Specific transplantation tolerance was induced in newborn mice by the intravenous injection of hematopoietic cells from semiallogeneic donors. Success of tolerance induction was tested by skin allografts. Spleen cells from mice bearing tolerated allografts for more than 60 days after transplantation spontaneously produced high levels of various cytokines. Production of both Th1 (IL-2, IFN-gamma) and Th2 (IL-4, IL-10) cytokines, as well as of IL-3, was significantly increased in tolerant animals. The elevated production of Th1 cytokines was associated with the high secretory activity of CD4+ cells, while the production of Th2 cytokines was high in both CD4+ and CD8+ cell populations.
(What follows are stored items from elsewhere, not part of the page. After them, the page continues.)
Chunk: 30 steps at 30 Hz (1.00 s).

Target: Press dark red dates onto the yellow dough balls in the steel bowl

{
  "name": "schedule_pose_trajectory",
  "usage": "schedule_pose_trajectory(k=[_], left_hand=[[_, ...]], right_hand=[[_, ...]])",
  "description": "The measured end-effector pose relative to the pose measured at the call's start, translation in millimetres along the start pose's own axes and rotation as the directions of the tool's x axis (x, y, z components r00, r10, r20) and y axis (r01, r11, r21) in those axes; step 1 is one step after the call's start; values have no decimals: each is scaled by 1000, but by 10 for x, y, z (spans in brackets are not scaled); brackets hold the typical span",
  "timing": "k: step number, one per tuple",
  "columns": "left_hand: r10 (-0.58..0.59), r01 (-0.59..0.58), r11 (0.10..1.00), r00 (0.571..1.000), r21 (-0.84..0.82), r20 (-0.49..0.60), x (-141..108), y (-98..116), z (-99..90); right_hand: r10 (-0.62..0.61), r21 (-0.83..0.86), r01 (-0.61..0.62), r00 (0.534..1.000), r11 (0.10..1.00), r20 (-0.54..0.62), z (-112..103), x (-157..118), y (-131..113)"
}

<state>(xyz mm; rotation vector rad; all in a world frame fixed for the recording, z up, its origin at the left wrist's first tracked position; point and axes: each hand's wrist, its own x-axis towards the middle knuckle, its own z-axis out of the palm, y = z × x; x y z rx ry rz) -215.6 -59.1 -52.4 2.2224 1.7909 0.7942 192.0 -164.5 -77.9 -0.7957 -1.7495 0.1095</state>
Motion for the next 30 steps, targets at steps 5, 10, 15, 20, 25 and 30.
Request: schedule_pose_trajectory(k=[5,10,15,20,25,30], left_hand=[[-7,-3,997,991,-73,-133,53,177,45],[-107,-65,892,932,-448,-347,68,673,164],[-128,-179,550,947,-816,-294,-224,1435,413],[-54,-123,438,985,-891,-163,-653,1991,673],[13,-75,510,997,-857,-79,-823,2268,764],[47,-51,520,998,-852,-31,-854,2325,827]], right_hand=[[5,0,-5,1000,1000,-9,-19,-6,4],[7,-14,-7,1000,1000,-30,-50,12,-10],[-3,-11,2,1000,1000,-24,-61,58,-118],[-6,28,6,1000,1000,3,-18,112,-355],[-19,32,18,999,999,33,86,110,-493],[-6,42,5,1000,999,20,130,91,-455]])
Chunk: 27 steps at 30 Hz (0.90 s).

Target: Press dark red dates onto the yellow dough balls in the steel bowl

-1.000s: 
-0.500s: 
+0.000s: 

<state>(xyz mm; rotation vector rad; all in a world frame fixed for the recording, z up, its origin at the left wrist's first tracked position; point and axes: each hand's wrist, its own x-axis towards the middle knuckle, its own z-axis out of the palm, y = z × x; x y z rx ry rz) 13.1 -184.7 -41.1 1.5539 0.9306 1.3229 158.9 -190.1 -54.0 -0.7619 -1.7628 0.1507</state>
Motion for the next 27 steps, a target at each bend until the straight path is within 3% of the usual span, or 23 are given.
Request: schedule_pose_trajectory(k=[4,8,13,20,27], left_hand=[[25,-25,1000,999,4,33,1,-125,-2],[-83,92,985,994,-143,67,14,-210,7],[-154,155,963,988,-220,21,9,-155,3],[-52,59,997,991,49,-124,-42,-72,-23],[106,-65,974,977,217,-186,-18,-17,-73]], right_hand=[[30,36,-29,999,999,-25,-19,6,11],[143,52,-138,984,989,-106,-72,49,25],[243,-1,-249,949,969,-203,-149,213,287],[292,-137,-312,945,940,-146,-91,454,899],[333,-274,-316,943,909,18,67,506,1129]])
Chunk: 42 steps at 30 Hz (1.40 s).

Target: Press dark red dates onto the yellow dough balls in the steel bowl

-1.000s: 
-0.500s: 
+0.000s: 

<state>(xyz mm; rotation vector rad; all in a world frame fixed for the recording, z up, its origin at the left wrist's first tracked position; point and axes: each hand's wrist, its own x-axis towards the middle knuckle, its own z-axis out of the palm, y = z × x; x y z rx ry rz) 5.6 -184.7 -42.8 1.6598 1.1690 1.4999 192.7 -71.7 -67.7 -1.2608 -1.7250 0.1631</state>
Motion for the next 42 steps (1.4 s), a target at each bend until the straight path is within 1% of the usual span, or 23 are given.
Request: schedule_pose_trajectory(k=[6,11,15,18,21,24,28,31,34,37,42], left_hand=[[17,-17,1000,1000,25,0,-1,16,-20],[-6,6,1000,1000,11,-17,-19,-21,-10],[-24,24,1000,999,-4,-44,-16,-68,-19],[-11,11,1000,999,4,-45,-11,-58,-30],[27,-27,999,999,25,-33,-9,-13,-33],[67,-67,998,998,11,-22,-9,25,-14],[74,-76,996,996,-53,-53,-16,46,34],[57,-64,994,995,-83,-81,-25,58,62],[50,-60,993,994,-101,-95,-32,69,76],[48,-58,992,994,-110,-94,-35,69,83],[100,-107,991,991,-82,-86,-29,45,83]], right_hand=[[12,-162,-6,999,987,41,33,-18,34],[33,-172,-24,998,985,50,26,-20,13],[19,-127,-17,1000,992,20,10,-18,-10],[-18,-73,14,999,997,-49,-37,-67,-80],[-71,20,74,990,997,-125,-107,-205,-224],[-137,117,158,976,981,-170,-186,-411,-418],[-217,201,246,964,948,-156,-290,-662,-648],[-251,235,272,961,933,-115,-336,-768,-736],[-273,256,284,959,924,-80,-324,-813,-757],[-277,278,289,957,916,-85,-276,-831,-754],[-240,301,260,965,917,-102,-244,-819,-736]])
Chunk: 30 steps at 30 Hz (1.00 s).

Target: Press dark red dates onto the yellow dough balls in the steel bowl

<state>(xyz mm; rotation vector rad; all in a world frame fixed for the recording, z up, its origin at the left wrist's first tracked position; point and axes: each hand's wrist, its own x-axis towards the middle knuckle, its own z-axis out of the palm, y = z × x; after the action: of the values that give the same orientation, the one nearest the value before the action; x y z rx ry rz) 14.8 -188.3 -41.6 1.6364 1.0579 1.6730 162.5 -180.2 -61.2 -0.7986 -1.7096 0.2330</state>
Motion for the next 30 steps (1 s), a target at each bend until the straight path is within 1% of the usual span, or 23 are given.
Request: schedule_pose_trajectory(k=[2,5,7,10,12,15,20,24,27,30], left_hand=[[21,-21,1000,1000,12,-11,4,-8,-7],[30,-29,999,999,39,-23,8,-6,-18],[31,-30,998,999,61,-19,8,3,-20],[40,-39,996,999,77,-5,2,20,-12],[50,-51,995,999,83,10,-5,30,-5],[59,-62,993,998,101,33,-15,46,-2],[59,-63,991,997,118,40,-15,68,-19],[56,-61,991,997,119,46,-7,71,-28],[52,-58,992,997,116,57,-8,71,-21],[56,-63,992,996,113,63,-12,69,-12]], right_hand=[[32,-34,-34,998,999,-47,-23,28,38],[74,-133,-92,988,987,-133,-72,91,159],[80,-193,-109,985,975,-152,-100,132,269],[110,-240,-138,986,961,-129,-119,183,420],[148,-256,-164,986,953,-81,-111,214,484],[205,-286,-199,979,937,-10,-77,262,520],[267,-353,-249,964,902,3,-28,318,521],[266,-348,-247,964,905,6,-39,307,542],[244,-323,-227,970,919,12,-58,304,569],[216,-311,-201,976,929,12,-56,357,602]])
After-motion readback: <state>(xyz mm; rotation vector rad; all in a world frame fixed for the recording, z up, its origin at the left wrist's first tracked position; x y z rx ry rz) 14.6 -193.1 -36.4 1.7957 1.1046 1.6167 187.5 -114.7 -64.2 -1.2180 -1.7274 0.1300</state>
The hyperproduction of cytokines was an intrinsic property of the T cells from tolerant animals and was not caused by a larger size of major T-cell subsets. The production of high levels of cytokines was a consequence of neonatal induction of tolerance and persisted for a long time after skin grafting of neonatally tolerized animals. These results show that neonatal induction of transplantation tolerance results in the production of enhanced levels of Th1 and Th2 cytokines which could be involved in the establishment and maintenance of immunological tolerance.